Summary of Clinical Visits and Neuropsychological (NP) Tests by Braak Stages

Braak stage
Low (0/1/2) Moderate (3/4) High (5/6)
Average number of clinical visits per subject within 3 years before death (#visits / #subjects)
CDR-SOBa 1.94 (95/49) 1.96 (313/160) 1.93 (1292/668)
Logical memorya 1.88 (75/40) 1.92 (236/123) 1.72 (592/344)
Vegetable naminga 1.80 (79/44) 1.93 (235/122) 1.71 (623/365)
Time from last clinical visit to death, Median (IQR), year
0.56 (0.45, 0.93) 0.75 (0.43, 1.25) 0.89 (0.47, 1.73)
Neuropsychological (NP) tests results at the last clinical visit, Median (IQR)
CDR-SOB 0 (0, 6.0) 5.75 (1.0, 12.0) 16.0 (10.0,18.0)
Logical memory 12 (9.0, 14.0) 6.0 (2.0, 10.0) 1.0 (0, 4.0)
Vegetable naming 10.0 (6.0, 12.0) 6.0 (3.0, 10.0) 3.0 (1.0, 6.0)
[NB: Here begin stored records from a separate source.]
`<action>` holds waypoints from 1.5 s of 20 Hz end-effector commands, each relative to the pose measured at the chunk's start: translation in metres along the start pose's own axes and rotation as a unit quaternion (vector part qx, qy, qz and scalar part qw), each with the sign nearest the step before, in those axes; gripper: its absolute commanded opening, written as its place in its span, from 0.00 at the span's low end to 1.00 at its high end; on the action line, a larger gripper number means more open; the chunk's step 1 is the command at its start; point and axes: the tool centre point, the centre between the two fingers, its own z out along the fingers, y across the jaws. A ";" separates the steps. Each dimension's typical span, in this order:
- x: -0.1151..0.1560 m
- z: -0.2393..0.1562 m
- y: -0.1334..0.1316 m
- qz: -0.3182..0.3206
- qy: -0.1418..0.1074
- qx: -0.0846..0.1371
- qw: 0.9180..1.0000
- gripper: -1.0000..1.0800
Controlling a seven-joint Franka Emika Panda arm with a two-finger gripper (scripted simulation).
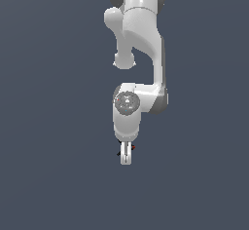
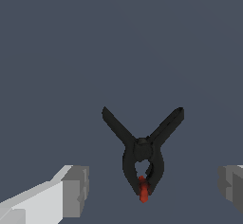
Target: Pick up the object and move it to a goal position.
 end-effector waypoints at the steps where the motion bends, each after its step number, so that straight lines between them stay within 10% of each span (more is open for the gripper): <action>1: 0.000 0.005 0.000 0.000 0.000 0.000 1.000 0.96; 15: 0.000 0.049 0.000 0.002 0.000 0.000 1.000 0.96; 16: 0.000 0.049 0.000 0.002 0.000 0.000 1.000 0.00; 30: -0.003 0.044 0.001 0.002 0.000 0.000 1.000 0.00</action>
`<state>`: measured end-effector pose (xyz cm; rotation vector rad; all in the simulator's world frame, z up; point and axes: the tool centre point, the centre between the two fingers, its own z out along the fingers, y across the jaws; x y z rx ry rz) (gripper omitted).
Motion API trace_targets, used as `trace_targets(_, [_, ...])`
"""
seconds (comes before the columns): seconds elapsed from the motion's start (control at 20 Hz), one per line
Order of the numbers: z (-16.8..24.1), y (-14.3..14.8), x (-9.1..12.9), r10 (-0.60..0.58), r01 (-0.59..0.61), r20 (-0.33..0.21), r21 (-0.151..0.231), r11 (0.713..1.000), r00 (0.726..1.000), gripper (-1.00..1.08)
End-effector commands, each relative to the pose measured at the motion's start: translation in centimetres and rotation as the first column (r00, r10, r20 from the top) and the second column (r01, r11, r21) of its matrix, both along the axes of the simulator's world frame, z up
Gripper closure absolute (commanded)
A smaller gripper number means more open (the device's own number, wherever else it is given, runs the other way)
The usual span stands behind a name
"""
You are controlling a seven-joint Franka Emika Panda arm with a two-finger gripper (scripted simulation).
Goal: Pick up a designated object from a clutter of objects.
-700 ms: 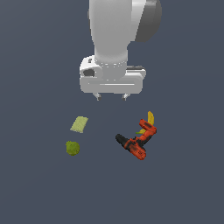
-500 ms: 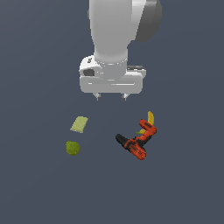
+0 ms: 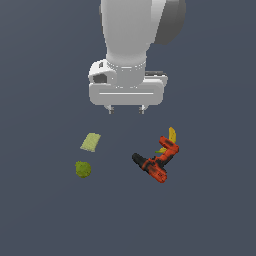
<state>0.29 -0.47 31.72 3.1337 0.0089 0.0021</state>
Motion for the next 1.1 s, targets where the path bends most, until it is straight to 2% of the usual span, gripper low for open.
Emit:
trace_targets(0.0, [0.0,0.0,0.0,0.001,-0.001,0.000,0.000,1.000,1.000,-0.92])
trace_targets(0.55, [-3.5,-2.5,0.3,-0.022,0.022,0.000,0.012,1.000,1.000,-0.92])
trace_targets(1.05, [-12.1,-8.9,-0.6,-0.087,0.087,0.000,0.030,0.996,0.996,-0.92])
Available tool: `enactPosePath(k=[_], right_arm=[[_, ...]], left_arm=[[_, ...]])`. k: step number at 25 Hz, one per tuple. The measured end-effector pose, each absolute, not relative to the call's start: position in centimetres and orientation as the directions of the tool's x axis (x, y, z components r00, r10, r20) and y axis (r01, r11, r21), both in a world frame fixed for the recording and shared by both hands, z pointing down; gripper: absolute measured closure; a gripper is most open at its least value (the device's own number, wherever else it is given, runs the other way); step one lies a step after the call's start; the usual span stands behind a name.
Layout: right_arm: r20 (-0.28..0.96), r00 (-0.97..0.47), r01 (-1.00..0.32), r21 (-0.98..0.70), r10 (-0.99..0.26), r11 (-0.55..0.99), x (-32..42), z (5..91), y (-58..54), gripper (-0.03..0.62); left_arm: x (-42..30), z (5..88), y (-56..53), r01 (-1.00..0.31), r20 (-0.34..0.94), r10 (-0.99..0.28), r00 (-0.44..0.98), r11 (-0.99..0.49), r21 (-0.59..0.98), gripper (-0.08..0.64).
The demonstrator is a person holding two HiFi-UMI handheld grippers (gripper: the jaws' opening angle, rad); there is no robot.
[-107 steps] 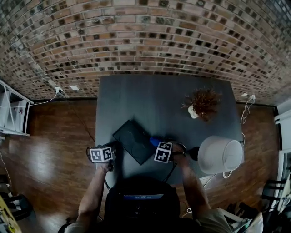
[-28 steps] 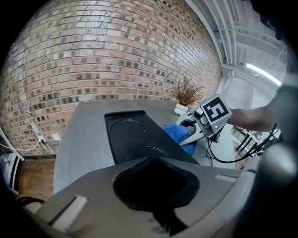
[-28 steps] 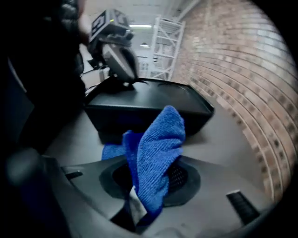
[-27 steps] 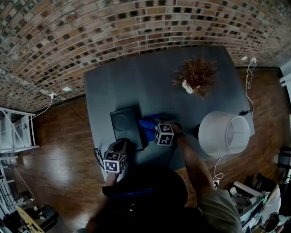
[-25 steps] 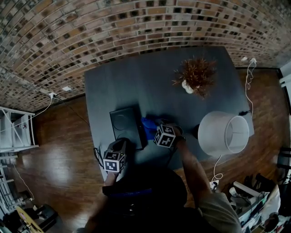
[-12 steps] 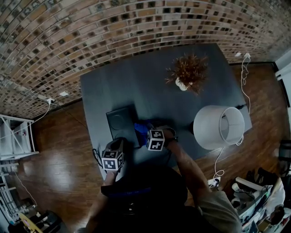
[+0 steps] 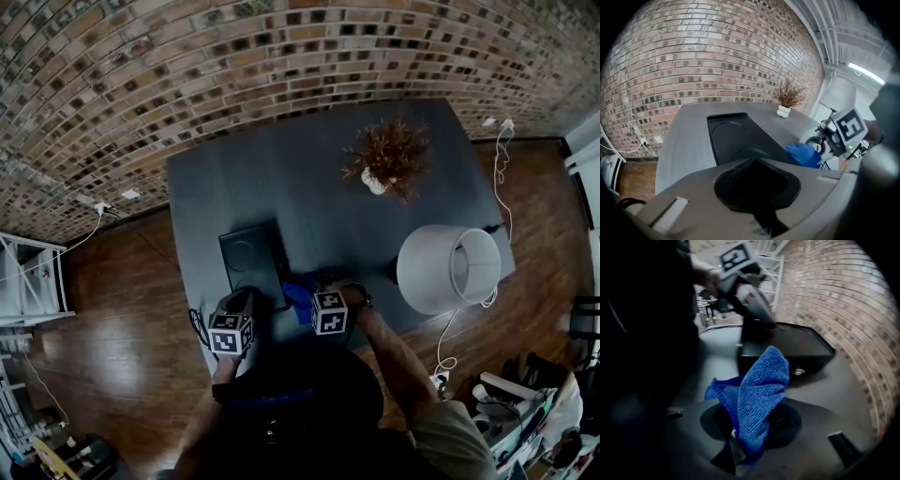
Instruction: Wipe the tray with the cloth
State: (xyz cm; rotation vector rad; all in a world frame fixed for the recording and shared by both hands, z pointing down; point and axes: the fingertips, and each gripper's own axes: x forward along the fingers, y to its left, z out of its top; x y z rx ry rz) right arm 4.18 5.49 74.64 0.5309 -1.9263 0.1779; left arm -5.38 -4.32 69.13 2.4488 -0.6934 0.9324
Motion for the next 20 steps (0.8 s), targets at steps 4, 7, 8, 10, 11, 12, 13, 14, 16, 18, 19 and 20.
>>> enactPosePath(k=[4,7,8,10,11,12,13,14,16,18,19,20], right_arm=[[0.880,-0.171,-0.670,0.226,-0.443,0.707,5.9,74.2,-1.5,0.454],[0.913,-0.144,-0.558,0.244,-0.382,0.793,3.0,74.6,0.5,0.454],[0.926,-0.139,-0.508,0.237,-0.350,0.828,2.4,74.5,2.1,0.454],[0.943,-0.185,-0.369,0.196,-0.278,0.909,1.1,74.2,6.0,0.457],[0.946,-0.224,-0.279,0.169,-0.235,0.945,0.4,74.2,8.3,0.457],[0.945,-0.265,-0.201,0.139,-0.190,0.970,0.0,74.2,10.4,0.457],[0.942,-0.298,-0.161,0.113,-0.157,0.980,-0.1,74.2,11.8,0.457],[0.938,-0.312,-0.172,0.099,-0.150,0.980,0.4,74.1,12.1,0.457],[0.940,-0.263,-0.307,0.131,-0.217,0.942,2.7,73.8,9.4,0.457],[0.931,-0.161,-0.493,0.211,-0.327,0.844,5.6,73.7,4.6,0.456],[0.921,-0.124,-0.562,0.241,-0.369,0.791,6.4,73.7,2.3,0.456],[0.911,-0.109,-0.600,0.258,-0.397,0.757,6.5,73.9,0.6,0.455]], left_arm=[[-5.3,69.5,-4.3,-0.588,0.696,-0.301,0.653,-0.780,0.214,0.545],[-5.2,69.4,-4.1,-0.583,0.705,-0.297,0.644,-0.787,0.201,0.545],[-5.1,69.3,-4.1,-0.582,0.705,-0.297,0.644,-0.788,0.200,0.545],[-5.1,69.0,-4.3,-0.582,0.702,-0.300,0.646,-0.788,0.200,0.545],[-5.2,69.1,-4.3,-0.583,0.704,-0.299,0.644,-0.787,0.199,0.545],[-5.3,69.2,-4.3,-0.584,0.706,-0.298,0.642,-0.787,0.199,0.545],[-5.3,69.2,-4.1,-0.584,0.705,-0.296,0.645,-0.786,0.204,0.545],[-5.3,69.2,-4.0,-0.582,0.701,-0.293,0.650,-0.785,0.212,0.545],[-5.1,69.1,-4.0,-0.579,0.691,-0.294,0.660,-0.786,0.218,0.545],[-5.0,68.8,-4.2,-0.575,0.681,-0.301,0.667,-0.789,0.215,0.545],[-5.0,68.8,-4.2,-0.575,0.680,-0.302,0.668,-0.789,0.216,0.545],[-5.0,68.8,-4.2,-0.576,0.680,-0.302,0.669,-0.788,0.217,0.545]])
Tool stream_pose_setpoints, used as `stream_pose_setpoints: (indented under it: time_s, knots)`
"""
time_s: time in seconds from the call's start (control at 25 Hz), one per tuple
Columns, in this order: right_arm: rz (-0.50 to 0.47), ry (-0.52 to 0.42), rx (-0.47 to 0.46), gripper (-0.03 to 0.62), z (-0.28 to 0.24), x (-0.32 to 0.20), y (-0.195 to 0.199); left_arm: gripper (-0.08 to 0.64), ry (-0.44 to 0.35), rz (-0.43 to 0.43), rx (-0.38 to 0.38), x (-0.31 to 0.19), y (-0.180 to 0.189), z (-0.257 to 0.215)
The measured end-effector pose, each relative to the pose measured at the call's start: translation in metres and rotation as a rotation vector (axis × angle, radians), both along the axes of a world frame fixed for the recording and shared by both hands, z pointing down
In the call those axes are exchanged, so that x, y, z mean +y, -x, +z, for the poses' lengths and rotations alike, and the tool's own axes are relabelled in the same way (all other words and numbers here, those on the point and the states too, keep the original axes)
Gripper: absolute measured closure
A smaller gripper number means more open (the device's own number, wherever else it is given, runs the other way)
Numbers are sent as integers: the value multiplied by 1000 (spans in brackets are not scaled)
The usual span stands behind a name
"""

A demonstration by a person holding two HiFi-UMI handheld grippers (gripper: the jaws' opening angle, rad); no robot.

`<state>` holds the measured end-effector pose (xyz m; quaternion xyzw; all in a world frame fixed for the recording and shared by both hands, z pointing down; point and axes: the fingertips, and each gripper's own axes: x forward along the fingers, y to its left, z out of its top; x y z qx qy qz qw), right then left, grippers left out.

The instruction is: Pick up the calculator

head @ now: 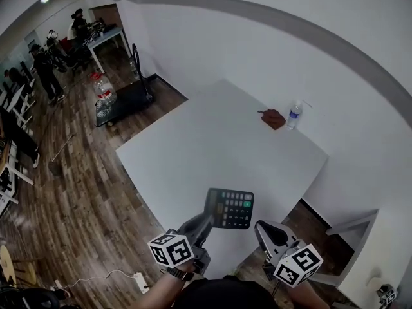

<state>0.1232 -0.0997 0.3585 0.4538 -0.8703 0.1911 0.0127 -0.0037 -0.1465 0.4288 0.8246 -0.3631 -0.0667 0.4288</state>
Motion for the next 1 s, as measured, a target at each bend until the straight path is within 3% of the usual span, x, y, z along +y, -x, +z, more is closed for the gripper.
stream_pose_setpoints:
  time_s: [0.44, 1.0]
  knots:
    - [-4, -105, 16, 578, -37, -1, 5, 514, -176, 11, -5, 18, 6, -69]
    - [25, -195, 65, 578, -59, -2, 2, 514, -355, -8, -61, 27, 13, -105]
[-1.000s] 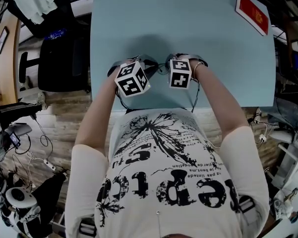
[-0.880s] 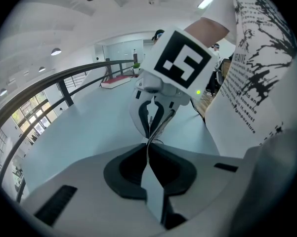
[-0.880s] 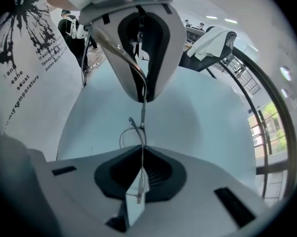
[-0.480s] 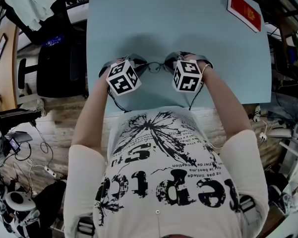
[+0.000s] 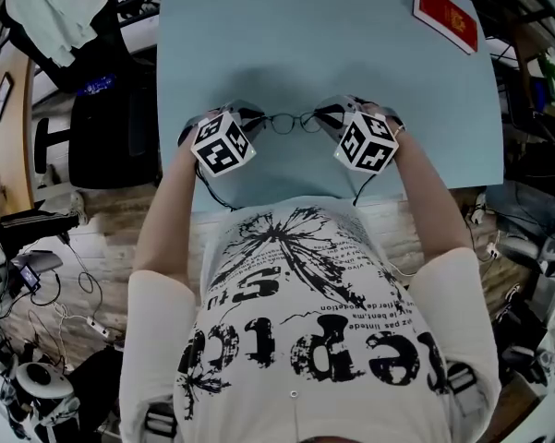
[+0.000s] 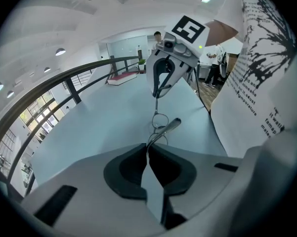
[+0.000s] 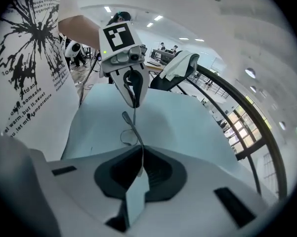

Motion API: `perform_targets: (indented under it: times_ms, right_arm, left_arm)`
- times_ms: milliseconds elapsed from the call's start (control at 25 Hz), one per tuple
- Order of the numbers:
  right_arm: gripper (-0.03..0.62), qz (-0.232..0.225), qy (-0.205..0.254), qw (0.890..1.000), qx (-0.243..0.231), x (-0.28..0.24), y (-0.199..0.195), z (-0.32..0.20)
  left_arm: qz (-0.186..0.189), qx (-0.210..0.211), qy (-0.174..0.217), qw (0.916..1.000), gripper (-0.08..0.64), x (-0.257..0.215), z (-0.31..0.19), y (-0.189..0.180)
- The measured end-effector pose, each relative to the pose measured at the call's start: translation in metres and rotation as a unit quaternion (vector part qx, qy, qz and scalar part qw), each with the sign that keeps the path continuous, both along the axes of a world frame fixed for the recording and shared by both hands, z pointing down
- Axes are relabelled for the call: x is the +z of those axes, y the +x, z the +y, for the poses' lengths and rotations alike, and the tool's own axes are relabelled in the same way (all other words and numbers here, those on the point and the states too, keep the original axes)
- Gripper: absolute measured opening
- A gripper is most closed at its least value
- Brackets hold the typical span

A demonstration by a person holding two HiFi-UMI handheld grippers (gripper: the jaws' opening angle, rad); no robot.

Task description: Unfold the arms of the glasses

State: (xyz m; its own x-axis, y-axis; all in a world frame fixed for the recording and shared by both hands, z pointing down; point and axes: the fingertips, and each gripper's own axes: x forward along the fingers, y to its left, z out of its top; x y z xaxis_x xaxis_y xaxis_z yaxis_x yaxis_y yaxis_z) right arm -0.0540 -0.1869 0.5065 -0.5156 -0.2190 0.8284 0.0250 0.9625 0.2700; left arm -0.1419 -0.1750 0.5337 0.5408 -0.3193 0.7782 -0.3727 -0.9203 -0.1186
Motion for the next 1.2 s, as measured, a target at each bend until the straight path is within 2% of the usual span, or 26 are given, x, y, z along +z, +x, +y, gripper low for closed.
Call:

Abbreviations: IQR, interquartile range.

a

CDR-SOB was measured at each clinical visit for all the participants who had clinical visits within 3 years before death. The other two neuropsychological tests, logical memory and vegetable naming, were not available for certain participants.

Longitudinal sub-model results

The estimated regression coefficients for the optimal longitudinal submodels for each of the 3 neuropsychological test outcomes are summarized in eTable 1 in the Supplement. For the CDR-SOB and vegetable naming neuropsychological tests, the models with a change point at 3 years are preferred to the ones with a change point at 2 years (similar to Yu et al,2 2012); for the logical memory test, the models with a change point at 2 years are preferred to the ones with a change point at 3 years. Among 3 survival submodels we considered, the one with the time from initial visit to the last clinic visit as the survival outcome is preferred. Also, models with 2 latent classes were preferred to the models with 1 latent class, implying that acknowledging unmeasured heterogeneity among the participants is important and that this heterogeneity is related to time to last clinic visit as well as to the longitudinal cognitive tests. For CDR-SOB and vegetable naming, the models with the interactions between Braak stages and the change point were preferred, while for the logical memory test, the model without the interactions between Braak stages and the change point was preferred.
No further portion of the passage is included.